Problem requirements: Below are records. Find each line in them that holds the word "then" and copy it.

(Records from a data collection)
══════════

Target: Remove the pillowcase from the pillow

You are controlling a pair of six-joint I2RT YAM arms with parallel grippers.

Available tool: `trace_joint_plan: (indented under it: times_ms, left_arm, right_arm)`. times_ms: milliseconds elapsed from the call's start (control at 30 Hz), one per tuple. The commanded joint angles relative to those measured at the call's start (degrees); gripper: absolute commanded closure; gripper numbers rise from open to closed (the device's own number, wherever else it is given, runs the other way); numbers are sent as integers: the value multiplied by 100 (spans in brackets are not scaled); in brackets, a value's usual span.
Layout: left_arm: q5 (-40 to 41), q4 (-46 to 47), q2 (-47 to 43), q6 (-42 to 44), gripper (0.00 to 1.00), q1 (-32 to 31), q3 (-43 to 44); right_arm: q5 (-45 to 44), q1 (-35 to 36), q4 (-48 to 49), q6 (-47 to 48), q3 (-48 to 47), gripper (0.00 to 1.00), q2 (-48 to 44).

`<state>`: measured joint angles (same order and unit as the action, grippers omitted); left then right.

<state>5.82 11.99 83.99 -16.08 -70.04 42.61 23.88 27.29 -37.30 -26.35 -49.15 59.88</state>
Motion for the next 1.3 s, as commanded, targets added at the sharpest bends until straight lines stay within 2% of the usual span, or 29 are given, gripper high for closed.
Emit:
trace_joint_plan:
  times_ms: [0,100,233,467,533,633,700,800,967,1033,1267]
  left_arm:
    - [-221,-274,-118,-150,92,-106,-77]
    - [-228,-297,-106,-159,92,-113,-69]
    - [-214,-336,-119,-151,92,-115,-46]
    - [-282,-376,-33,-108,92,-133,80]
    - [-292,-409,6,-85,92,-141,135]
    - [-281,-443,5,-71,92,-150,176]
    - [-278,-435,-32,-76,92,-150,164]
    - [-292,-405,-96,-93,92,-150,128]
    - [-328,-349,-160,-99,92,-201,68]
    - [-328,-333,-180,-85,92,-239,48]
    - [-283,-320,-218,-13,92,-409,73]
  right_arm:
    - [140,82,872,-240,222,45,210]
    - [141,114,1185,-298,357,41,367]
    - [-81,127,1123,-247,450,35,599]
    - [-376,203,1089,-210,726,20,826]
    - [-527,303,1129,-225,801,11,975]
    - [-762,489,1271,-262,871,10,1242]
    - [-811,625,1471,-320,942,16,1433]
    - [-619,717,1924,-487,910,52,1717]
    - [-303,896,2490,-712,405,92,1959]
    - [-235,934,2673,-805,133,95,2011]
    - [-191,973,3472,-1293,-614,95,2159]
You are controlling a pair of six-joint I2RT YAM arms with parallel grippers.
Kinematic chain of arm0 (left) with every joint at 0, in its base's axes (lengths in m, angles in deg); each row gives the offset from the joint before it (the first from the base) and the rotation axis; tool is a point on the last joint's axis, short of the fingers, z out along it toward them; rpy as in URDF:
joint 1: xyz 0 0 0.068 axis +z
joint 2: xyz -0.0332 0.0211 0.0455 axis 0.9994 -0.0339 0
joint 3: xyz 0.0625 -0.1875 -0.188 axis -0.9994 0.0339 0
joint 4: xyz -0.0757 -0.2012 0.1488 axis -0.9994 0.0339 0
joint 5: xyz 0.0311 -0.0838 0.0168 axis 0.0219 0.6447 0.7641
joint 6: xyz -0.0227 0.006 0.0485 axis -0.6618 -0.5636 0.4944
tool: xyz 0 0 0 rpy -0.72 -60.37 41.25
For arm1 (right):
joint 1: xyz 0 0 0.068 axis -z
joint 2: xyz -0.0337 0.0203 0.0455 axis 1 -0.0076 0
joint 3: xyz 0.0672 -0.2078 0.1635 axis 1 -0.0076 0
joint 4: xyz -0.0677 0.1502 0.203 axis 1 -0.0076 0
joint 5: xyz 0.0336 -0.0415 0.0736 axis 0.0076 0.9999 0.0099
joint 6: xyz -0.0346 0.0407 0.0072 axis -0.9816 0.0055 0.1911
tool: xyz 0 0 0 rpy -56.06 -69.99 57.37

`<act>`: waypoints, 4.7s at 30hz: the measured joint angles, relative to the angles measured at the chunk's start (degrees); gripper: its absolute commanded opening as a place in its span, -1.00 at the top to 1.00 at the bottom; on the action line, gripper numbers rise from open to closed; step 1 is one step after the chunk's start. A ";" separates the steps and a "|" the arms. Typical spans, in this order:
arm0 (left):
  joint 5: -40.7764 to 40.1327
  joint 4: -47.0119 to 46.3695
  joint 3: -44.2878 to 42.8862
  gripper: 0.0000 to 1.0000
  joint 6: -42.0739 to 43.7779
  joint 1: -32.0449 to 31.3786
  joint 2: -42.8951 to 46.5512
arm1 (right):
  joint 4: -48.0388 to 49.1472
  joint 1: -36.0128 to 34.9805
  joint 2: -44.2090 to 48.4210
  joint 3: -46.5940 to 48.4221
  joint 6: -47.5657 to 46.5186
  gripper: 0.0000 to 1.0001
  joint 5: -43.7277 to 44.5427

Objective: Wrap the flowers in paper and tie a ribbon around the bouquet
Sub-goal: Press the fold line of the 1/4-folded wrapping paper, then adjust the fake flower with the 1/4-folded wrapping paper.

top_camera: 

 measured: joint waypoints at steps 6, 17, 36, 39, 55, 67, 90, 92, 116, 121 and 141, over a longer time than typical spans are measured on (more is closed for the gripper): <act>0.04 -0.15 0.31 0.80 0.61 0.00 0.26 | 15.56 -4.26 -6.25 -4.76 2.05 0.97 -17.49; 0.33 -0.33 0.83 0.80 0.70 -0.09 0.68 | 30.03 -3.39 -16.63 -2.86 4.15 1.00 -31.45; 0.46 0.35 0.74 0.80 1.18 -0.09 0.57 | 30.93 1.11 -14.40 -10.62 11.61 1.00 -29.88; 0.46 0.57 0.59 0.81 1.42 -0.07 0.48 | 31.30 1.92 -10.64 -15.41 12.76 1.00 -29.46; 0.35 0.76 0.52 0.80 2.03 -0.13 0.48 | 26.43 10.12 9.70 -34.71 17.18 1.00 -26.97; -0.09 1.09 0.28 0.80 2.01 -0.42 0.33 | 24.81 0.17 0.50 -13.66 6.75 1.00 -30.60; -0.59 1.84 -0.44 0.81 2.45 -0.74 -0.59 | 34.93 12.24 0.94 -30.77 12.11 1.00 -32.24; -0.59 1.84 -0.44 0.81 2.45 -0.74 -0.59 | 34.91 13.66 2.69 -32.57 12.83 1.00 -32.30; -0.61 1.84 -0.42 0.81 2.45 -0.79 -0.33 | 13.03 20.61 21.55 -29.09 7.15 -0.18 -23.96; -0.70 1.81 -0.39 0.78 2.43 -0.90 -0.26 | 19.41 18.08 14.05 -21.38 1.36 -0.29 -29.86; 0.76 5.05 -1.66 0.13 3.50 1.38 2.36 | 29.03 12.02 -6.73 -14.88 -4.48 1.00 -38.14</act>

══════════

Written solution:
`<state>`: measured joint angles (same order and unit as the action, grippers omitted); left then right.
Sub-goal: Press the fold line of the 1/4-folded wrapping paper, then adjust the fake flower with the 1/4-folded wrapping paper.

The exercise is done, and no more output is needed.